Dynamic Access Control and Trust Management for Blockchain-Empowered IoT

Abstract

The Internet of Things (IoT), while providing comprehensive interconnection and ubiquitous services, poses security issues by enabling resources sharing among various devices from different untrusted authorities. Blockchain, as a distributed ledger, provides a traceable and verifiable platform to ensure the secure access control in IoT. The existing works based on blockchain may bring up intolerable computing overhead and delay to the lightweight IoT devices. In this article, we propose a dynamic and lightweight attribute-based access control framework for blockchain-empowered IoT, to achieve secure and fine-grained authorization.
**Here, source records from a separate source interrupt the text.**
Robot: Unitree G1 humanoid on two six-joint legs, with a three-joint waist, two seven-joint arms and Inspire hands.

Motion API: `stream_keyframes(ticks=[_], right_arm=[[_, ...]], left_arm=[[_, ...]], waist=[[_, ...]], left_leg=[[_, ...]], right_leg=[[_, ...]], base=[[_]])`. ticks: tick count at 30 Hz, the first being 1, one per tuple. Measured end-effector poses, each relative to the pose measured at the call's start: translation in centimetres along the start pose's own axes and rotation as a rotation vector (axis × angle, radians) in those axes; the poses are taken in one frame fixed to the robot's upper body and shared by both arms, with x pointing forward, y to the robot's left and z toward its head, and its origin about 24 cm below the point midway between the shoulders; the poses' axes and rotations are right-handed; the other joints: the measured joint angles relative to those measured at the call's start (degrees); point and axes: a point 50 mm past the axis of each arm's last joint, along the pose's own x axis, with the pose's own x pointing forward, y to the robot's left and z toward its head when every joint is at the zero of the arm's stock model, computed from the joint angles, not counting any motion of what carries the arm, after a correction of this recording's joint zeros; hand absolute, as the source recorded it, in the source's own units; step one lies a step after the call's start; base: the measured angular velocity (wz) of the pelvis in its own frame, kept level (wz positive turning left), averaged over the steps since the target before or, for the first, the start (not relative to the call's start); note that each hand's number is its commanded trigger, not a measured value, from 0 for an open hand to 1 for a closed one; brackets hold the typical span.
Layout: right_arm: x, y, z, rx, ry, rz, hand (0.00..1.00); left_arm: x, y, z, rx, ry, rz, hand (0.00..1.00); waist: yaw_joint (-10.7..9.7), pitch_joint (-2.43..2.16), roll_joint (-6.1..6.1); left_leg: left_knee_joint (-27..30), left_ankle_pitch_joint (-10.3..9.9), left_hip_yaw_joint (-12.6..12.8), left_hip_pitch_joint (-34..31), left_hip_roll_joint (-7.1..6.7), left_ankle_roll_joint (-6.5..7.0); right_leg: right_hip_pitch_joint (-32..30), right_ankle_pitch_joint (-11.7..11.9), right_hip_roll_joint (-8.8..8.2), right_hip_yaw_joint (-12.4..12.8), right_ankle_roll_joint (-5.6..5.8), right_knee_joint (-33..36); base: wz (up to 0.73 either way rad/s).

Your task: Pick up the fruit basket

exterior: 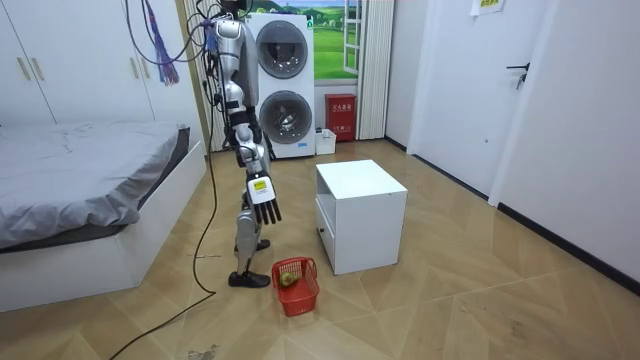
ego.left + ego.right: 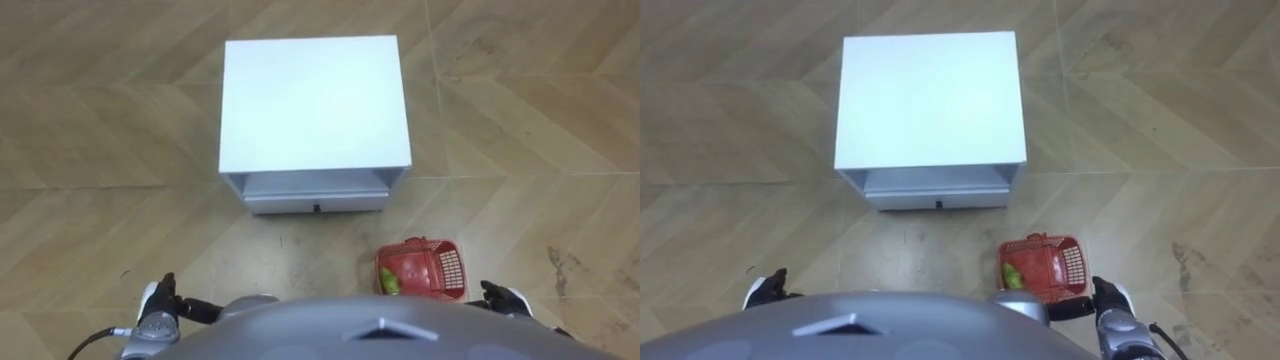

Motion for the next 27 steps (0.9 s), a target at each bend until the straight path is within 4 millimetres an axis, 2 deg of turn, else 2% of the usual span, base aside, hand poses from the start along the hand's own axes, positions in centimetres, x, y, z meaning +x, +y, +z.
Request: stream_keyframes(ticks=[2,5,8,10,11,12,13,14,15,17,18,19,21,22,23,24,25,26,27], right_arm=[[0.0,0.0,0.0,0.003,0.009,-0.004,0.0],[0.0,-0.3,0.0,0.008,0.016,-0.019,0.0],[0.1,-0.8,0.4,-0.005,0.004,-0.029,0.0],[0.2,-1.2,1.4,-0.001,-0.016,-0.04,0.0],[0.3,-1.3,1.6,0.002,-0.021,-0.042,0.0],[0.3,-1.3,1.6,0.009,-0.022,-0.043,0.0],[0.1,-1.2,0.4,0.019,0.018,-0.04,0.0],[0.1,-1.2,0.0,0.029,0.034,-0.038,0.0],[0.1,-1.3,0.2,0.038,0.037,-0.041,0.0],[0.3,-1.7,1.4,0.057,0.006,-0.048,0.0],[0.3,-1.8,2.3,0.076,-0.017,-0.048,0.0],[0.4,-1.9,3.6,0.09,-0.048,-0.049,0.0],[0.5,-2.0,5.4,0.098,-0.089,-0.048,0.0],[0.5,-2.1,6.6,0.093,-0.115,-0.047,0.0],[0.5,-2.1,7.1,0.092,-0.128,-0.048,0.0],[0.4,-2.0,7.9,0.091,-0.145,-0.045,0.0],[0.4,-1.8,8.5,0.098,-0.158,-0.04,0.0],[0.4,-1.7,8.5,0.106,-0.157,-0.039,0.0],[0.4,-1.6,8.7,0.121,-0.158,-0.038,0.0]], left_arm=[[0.0,0.1,0.2,0.001,-0.001,0.002,0.0],[0.1,0.1,0.2,0.003,0.002,0.0,0.0],[0.2,0.6,0.3,-0.012,0.004,0.008,0.0],[0.4,1.7,-0.1,-0.039,0.034,0.032,0.0],[0.4,1.9,-0.2,-0.045,0.042,0.037,0.0],[0.5,2.4,-0.3,-0.041,0.05,0.046,0.0],[0.4,2.8,-0.9,-0.044,0.063,0.055,0.0],[0.4,3.0,-1.1,-0.039,0.064,0.059,0.0],[0.2,3.1,-1.8,-0.034,0.081,0.063,0.0],[0.2,3.1,-1.9,-0.037,0.085,0.062,0.0],[0.2,3.3,-1.7,-0.038,0.079,0.066,0.0],[0.3,3.3,-1.4,-0.045,0.074,0.067,0.0],[0.5,3.3,-0.2,-0.05,0.045,0.068,0.0],[0.8,3.3,1.1,-0.044,0.014,0.077,0.0],[0.8,3.3,1.7,-0.043,0.0,0.079,0.0],[1.0,3.4,2.6,-0.046,-0.027,0.081,0.0],[1.0,3.4,3.4,-0.041,-0.047,0.087,0.0],[1.1,3.3,3.8,-0.032,-0.056,0.09,0.0],[1.2,3.3,4.4,-0.032,-0.068,0.09,0.0]], waist=[[-0.1,-0.04,0.21],[0.2,0.22,0.46],[0.3,0.21,0.45],[0.3,0.1,0.08],[0.2,-0.2,0.57],[-0.5,0.28,0.13],[0.0,0.44,-0.5],[0.5,0.34,-1.44],[1.3,-0.25,-1.62],[2.0,-0.35,-1.64],[2.3,-0.2,-2.08],[3.0,-0.15,-2.45],[3.3,-0.25,-2.69],[3.3,0.08,-2.94],[3.5,0.19,-2.86],[3.6,0.45,-2.56],[3.5,0.49,-2.48],[3.5,0.52,-2.45],[4.2,0.7,-2.63]], left_leg=[[1.0,-0.2,-0.1,-0.6,0.07,0.29],[4.7,-1.3,-0.2,-3.4,0.04,1.22],[7.0,-2.0,0.0,-5.9,-1.03,2.47],[9.3,-2.4,0.7,-10.3,-1.9,4.36],[10.0,-2.6,1.1,-11.4,-1.64,5.0],[12.3,-3.4,1.2,-13.0,-2.12,6.38],[13.6,-4.1,0.9,-13.2,-2.98,7.46],[14.0,-4.2,0.8,-13.3,-3.39,7.72],[15.1,-4.3,1.0,-14.3,-3.89,7.73],[17.6,-4.2,0.9,-18.0,-3.94,8.07],[19.2,-4.0,1.1,-20.8,-3.99,8.45],[20.9,-3.8,1.2,-23.9,-3.98,8.65],[24.2,-3.7,1.2,-29.1,-3.89,8.88],[26.9,-3.7,1.1,-32.6,-3.86,8.94],[28.3,-3.7,1.0,-34.3,-3.8,8.93],[31.1,-3.7,0.4,-37.2,-3.71,8.89],[33.9,-3.8,0.0,-39.6,-3.81,8.88],[35.2,-3.9,-0.2,-40.9,-3.85,8.91],[37.9,-4.6,-0.4,-43.2,-3.91,8.85]], right_leg=[[-1.1,-0.2,-0.35,0.0,0.24,1.9],[-3.8,-0.7,-1.26,-0.1,0.46,5.7],[-7.9,-0.9,-2.96,1.0,0.68,10.7],[-11.5,-0.6,-4.54,1.5,1.16,12.4],[-12.5,-0.9,-5.01,1.3,1.5,13.7],[-14.6,-2.6,-6.98,0.0,1.03,22.0],[-15.1,-3.5,-8.48,-0.2,0.86,31.7],[-15.0,-3.3,-8.98,0.4,0.66,35.9],[-13.8,-3.0,-8.66,2.2,0.18,42.2],[-10.6,-2.7,-7.42,2.4,-0.12,43.5],[-8.4,-2.8,-6.89,2.7,0.05,41.6],[-6.2,-3.2,-6.58,2.9,0.69,38.4],[-4.2,-3.6,-5.98,3.4,1.21,32.1],[-3.7,-5.5,-5.61,3.8,1.67,28.5],[-3.9,-7.7,-5.32,4.0,1.9,27.5],[-4.7,-11.4,-4.56,4.5,1.72,27.5],[-6.0,-14.6,-4.36,4.7,1.53,29.5],[-6.9,-16.0,-4.39,4.7,1.46,31.1],[-9.6,-18.8,-4.71,4.8,1.52,36.5]], base=[[0.0],[0.03],[-0.1],[-0.14],[0.16],[0.37],[0.38],[0.09],[-0.11],[-0.05],[0.0],[0.0],[0.11],[0.19],[0.23],[0.31],[0.33],[0.29],[0.17]])
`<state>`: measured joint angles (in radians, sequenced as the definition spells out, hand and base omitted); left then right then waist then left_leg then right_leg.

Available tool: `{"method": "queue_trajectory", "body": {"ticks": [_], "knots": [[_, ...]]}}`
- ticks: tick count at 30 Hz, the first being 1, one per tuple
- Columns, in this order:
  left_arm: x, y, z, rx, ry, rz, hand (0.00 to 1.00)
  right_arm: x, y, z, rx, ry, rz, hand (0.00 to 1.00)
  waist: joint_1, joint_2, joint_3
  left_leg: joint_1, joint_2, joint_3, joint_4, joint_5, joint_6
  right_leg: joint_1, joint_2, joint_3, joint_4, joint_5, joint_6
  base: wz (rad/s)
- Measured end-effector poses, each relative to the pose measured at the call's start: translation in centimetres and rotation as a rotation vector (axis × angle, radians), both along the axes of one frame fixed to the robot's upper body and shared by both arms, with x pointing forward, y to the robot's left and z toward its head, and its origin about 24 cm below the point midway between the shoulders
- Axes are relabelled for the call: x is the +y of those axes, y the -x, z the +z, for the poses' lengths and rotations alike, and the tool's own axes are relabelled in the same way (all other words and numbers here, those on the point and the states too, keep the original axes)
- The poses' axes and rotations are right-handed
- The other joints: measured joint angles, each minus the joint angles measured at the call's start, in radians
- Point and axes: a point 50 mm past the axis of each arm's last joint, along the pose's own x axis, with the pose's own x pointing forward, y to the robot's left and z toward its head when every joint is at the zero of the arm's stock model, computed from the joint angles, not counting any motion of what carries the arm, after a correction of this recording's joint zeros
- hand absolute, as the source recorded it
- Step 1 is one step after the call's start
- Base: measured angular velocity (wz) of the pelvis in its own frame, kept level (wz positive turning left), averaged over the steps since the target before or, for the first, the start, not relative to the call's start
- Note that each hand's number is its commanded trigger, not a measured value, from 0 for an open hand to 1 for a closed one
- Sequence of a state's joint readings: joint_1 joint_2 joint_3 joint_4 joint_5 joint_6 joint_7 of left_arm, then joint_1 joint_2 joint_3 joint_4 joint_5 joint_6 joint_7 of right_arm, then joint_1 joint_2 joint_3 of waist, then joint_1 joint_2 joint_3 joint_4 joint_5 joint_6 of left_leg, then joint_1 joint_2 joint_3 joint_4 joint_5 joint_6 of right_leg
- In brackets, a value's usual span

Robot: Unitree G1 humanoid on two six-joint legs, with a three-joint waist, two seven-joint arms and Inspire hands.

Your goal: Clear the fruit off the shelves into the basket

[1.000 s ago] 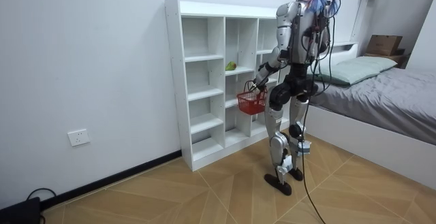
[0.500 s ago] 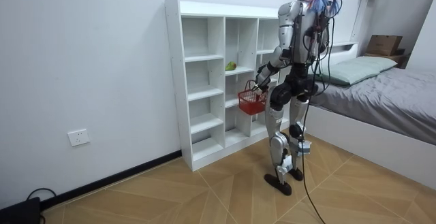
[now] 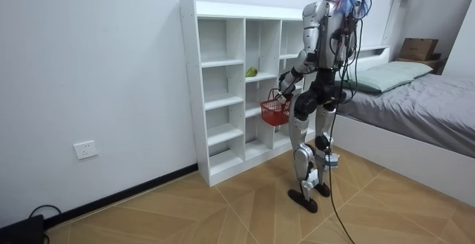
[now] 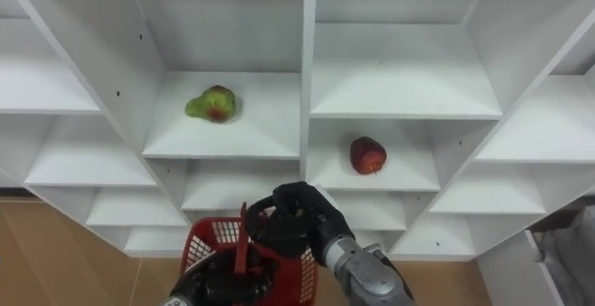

The proposed scheme allows access to resources by evaluating attributes, operations, and the environment relevant to a request. The access policy is executed through smart contract in blockchain for security and flexibility. To further adapt to IoT device constraints, we design a access control framework based on decentralized application (DApp), which can maintain tamper proof in a timely manner and be adapt to the delay-intolerant application. When delay-intolerant access is required, access can be allowed according to local replica of the blockchain, without a consensus of blockchain network. Considering the time-varying attributes of IoT devices, a trust management scheme is proposed based on the Markov chain to resist the security fluctuation caused by the vulnerability of IoT devices. In the experiments, we deploy our system prototype on Ethereum to evaluate the feasibility and effectiveness of the scheme. The results show the proposed scheme can achieve secure, high throughput, and flexible access control in IoT.